这什么情况?迟御风不由自主的一愣。
“发什么呆?还不快点。”那个有些耳熟的声音再一次响起,带着严厉的呵斥。
迟御风一惊,回忆起刚才那句话,立即让体内的灵力再次运转起来,惊讶的发现,速度比以前快了不止十倍。
“啵啵啵”几声轻微的破裂声,他由于受伤而一直闭塞不通的七窍,竟然打开了,灵力顺利的从中流过。迟御风顿觉神清气爽,灵台清明不少。
灵力在体内运转一周天后,汇入丹田,在丹田中旋转环绕,再从丹田中出来,进入筋脉,就这样循环往复。
疼痛如潮水般退去,原本已经被逼到丹田边缘的火苗,也一丝一丝的被抽出来,融入灵力之中。
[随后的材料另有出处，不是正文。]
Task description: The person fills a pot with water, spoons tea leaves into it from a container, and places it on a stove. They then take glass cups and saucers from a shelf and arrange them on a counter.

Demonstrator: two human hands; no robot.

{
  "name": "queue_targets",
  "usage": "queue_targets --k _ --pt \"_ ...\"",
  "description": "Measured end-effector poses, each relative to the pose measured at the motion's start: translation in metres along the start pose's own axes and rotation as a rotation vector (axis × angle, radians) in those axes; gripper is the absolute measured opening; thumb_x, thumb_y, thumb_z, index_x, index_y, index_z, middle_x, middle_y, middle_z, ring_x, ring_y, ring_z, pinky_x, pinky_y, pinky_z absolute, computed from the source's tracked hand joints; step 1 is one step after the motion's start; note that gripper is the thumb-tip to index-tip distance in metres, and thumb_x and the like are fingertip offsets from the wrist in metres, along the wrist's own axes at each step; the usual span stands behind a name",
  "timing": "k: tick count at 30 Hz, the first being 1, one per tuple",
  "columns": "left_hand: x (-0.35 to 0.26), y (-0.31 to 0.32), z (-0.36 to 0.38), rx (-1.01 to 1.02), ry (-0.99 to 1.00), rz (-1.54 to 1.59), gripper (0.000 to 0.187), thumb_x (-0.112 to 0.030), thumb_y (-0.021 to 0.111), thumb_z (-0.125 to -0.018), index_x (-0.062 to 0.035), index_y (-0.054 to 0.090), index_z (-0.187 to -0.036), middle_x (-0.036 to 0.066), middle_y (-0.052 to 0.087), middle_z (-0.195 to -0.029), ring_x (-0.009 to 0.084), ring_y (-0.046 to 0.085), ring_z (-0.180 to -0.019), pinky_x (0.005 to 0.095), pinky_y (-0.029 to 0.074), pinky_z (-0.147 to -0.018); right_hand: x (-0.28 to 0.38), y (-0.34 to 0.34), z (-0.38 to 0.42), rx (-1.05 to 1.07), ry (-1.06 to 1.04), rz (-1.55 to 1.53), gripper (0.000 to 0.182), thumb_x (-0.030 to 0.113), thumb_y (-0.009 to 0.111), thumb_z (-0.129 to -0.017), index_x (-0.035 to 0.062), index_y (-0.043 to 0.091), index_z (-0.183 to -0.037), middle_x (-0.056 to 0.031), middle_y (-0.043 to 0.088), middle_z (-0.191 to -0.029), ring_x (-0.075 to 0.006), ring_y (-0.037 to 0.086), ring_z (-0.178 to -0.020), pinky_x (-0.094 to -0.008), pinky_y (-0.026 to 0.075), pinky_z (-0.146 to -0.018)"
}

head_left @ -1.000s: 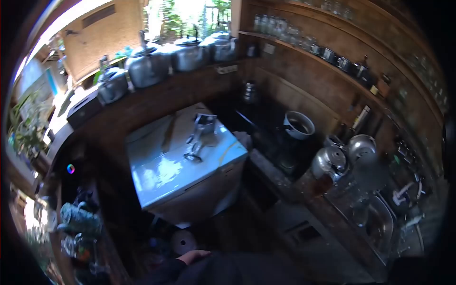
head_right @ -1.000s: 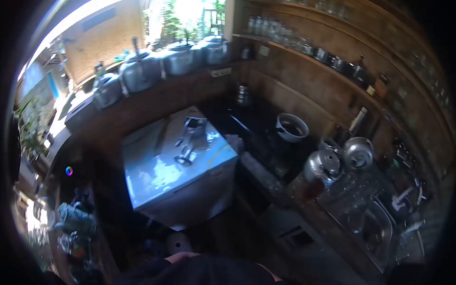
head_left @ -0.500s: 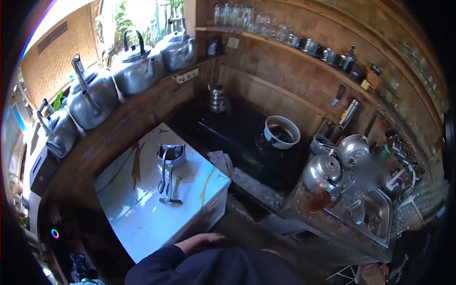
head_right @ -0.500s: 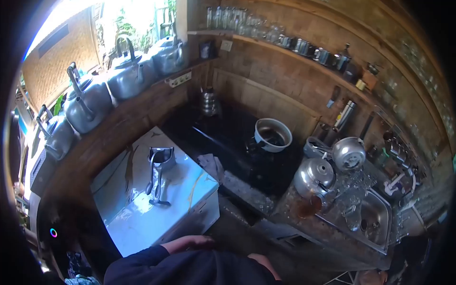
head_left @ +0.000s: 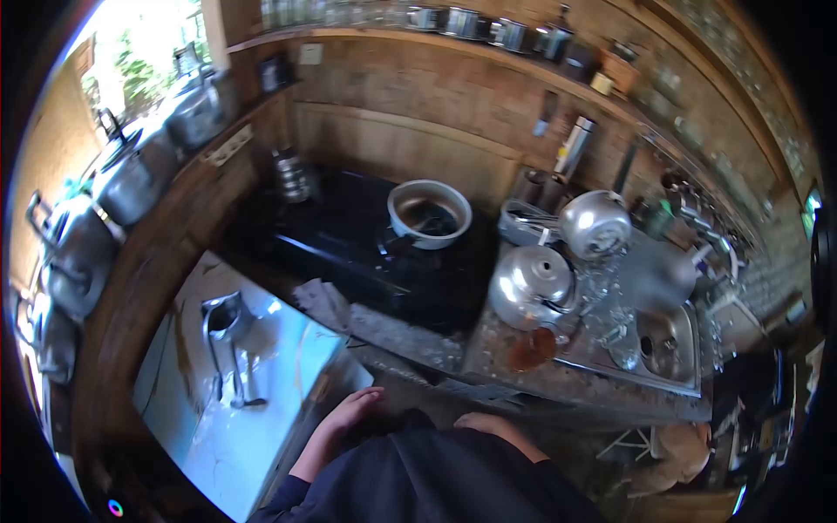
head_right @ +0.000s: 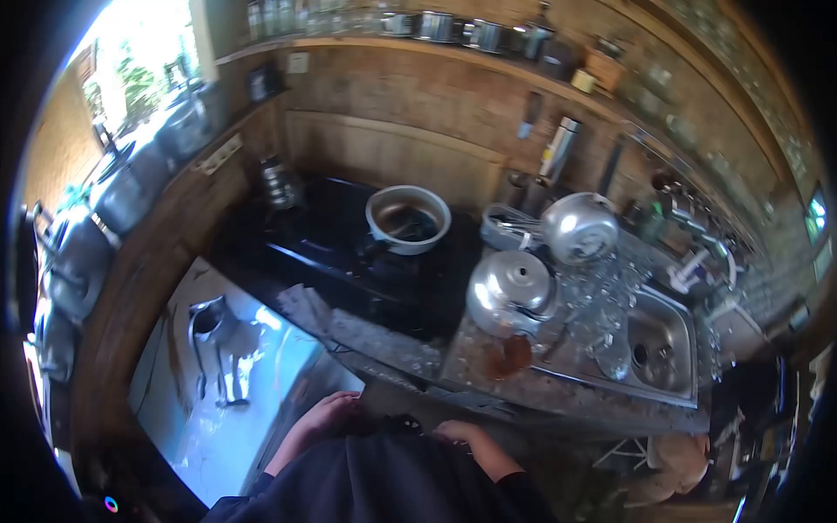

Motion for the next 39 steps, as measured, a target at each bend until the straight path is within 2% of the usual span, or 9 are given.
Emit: queue_targets --k 5,11,13,15,20,22,26,31,39 --pt "-0.048 0.046 -0.029 0.070 0.014 -0.105 0.038 -0.026 0.047 -0.091 -0.0059 0.046 -0.123 0.008 0.053 -0.116 0.0184 0.051 -0.104 0.0284 0.040 -0.088 0.019 -0.019 0.061 -0.199 0.013 -0.301 0.035 0.036 0.048 -0.087 0.0090 0.057 -0.107 -0.0047 0.060 -0.094 -0.0166 0.056 -0.079 -0.0314 0.046 -0.066" --pt "-0.080 0.097 -0.064 0.237 0.007 -0.245 0.042 -0.033 0.044 -0.092 -0.0069 0.044 -0.125 0.007 0.052 -0.120 0.0177 0.050 -0.107 0.0302 0.037 -0.092 0.059 -0.032 0.167 -0.272 -0.374 -0.250 0.038 0.038 0.051 -0.087 0.0052 0.058 -0.105 -0.0055 0.061 -0.095 -0.0155 0.057 -0.080 -0.0264 0.045 -0.071" --pt "-0.082 0.108 -0.067 0.272 0.008 -0.246 0.043 -0.034 0.043 -0.092 -0.0074 0.043 -0.126 0.007 0.051 -0.121 0.0179 0.050 -0.107 0.0309 0.036 -0.093 0.056 -0.038 0.201 -0.218 0.075 -0.435 0.035 0.035 0.053 -0.087 0.0034 0.058 -0.103 -0.0064 0.062 -0.093 -0.0150 0.059 -0.083 -0.0252 0.045 -0.073" --pt "-0.089 0.119 -0.065 0.298 0.018 -0.243 0.045 -0.036 0.042 -0.093 -0.0078 0.041 -0.127 0.007 0.050 -0.123 0.0182 0.050 -0.107 0.0316 0.035 -0.094 0.066 -0.056 0.245 -0.155 0.048 -0.506 0.033 0.032 0.052 -0.089 0.0020 0.059 -0.101 -0.0075 0.064 -0.090 -0.0152 0.060 -0.084 -0.0257 0.045 -0.078" --pt "-0.104 0.120 -0.052 0.314 0.085 -0.193 0.047 -0.037 0.041 -0.093 -0.0094 0.038 -0.130 0.007 0.050 -0.124 0.0188 0.049 -0.110 0.0321 0.034 -0.094 0.199 -0.176 0.417 -0.686 -0.550 -0.293 0.030 0.018 0.058 -0.085 0.0032 0.052 -0.111 -0.0072 0.064 -0.086 -0.0174 0.060 -0.084 -0.0308 0.045 -0.079" --pt "-0.107 0.111 -0.042 0.268 0.072 -0.196 0.049 -0.038 0.042 -0.091 -0.0080 0.037 -0.131 0.009 0.049 -0.125 0.0204 0.049 -0.111 0.0327 0.033 -0.095 0.236 -0.241 0.459 -0.917 -0.933 -0.279 0.047 0.013 0.058 -0.084 0.0038 0.040 -0.126 -0.0108 0.058 -0.106 -0.0179 0.058 -0.091 -0.0303 0.044 -0.078" --pt "-0.114 0.080 -0.031 0.170 0.077 -0.171 0.042 -0.032 0.040 -0.093 -0.0074 0.040 -0.128 0.007 0.051 -0.123 0.0180 0.050 -0.109 0.0288 0.034 -0.093 0.294 -0.380 0.477 -1.553 -0.754 -0.184 0.048 0.021 0.057 -0.086 0.0122 0.039 -0.129 -0.0071 0.054 -0.115 -0.0156 0.053 -0.100 -0.0266 0.040 -0.080" --pt "-0.125 0.046 -0.027 0.058 0.087 -0.120 0.040 -0.030 0.040 -0.094 -0.0068 0.042 -0.126 0.006 0.052 -0.121 0.0166 0.050 -0.108 0.0292 0.035 -0.093 0.273 -0.525 0.405 -1.939 -0.093 0.334 0.068 0.033 0.065 -0.076 0.0009 0.035 -0.128 -0.0264 0.049 -0.118 -0.0358 0.050 -0.109 -0.0397 0.041 -0.090" --pt "-0.143 0.034 -0.039 0.049 0.109 -0.025 0.037 -0.028 0.039 -0.094 -0.0084 0.044 -0.125 0.005 0.053 -0.119 0.0169 0.049 -0.109 0.0310 0.033 -0.095 0.258 -0.559 0.381 -1.892 0.011 0.247 0.059 0.025 0.062 -0.078 -0.0047 0.037 -0.122 -0.0285 0.057 -0.102 -0.0402 0.055 -0.098 -0.0423 0.043 -0.084"
Point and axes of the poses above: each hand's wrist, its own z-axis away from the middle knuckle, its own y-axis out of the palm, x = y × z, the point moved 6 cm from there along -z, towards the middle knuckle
迟御风原是火土灵根,灵力是红黄二色,此刻却越来越红,越来越艳,,黄色越来越淡,仅剩淡薄的一层,无限接近于无。
不知过了多久,迟御风感觉到丹田处的灵力漩涡,开始忽大忽小,时散时聚。心中正纳闷,那道声音又响了起来:“抱结守元,凝火纳丹。”
同时一道极细的灵力引导着他体内的灵力运转,灵力运转的速度越来越快,丹田处的漩涡也转动的越来越快,似乎要将他体内的灵力全都吸进去。
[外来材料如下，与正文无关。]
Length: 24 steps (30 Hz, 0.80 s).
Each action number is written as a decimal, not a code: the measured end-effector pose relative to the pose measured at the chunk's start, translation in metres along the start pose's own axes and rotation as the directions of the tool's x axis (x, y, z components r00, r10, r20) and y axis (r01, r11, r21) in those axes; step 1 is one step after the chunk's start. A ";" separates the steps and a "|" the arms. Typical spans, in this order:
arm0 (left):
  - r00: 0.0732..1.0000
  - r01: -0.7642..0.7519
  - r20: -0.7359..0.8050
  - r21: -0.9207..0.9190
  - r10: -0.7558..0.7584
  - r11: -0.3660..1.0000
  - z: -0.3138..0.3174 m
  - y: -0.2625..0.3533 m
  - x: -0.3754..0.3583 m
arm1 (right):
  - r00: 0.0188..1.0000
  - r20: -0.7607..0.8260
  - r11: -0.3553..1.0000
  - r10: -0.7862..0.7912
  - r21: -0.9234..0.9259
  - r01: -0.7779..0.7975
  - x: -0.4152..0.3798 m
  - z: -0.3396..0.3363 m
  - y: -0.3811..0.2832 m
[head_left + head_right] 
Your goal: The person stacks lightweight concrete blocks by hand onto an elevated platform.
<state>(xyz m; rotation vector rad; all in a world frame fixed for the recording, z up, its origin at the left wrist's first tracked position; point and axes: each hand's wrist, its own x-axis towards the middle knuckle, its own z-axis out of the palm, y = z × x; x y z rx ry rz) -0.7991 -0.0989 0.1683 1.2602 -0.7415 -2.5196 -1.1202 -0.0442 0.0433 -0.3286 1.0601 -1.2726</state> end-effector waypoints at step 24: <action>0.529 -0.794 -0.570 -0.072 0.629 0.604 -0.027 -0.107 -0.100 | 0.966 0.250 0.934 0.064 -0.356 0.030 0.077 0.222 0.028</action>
迟御风感觉自己的嘴巴被撬开,一粒圆滚滚的丹药滚了进来,入口即化。庞大而精纯的灵力涌入体内,与他体内的灵力融为一体,疯了一样运转着,
丹田处的漩涡也越来越亮,越来越结实,竟形成了一颗火红透明的龙眼大小的圆润的珠子。随着这颗珠子的形成,迟御风体内的灵潮才慢慢的,慢慢的趋于平静正常,听到耳边传来江漓忧心忡忡的声音。
“阿风,怎么还没有醒啊?”
“快了快了,老头子浪费了那么好的一颗丹药,哪能一点儿效果都没用,你看着吧。哎呀,你别抓我胡子,好了好了,我不打坐了,不打坐了。”
“那阿风究竟什么时候醒?”
“马上马上,哎呀呀……”酒疯子一连串的惨叫,“死小子,还不赶紧醒醒,是想看老人家变成没胡子的太监吗?”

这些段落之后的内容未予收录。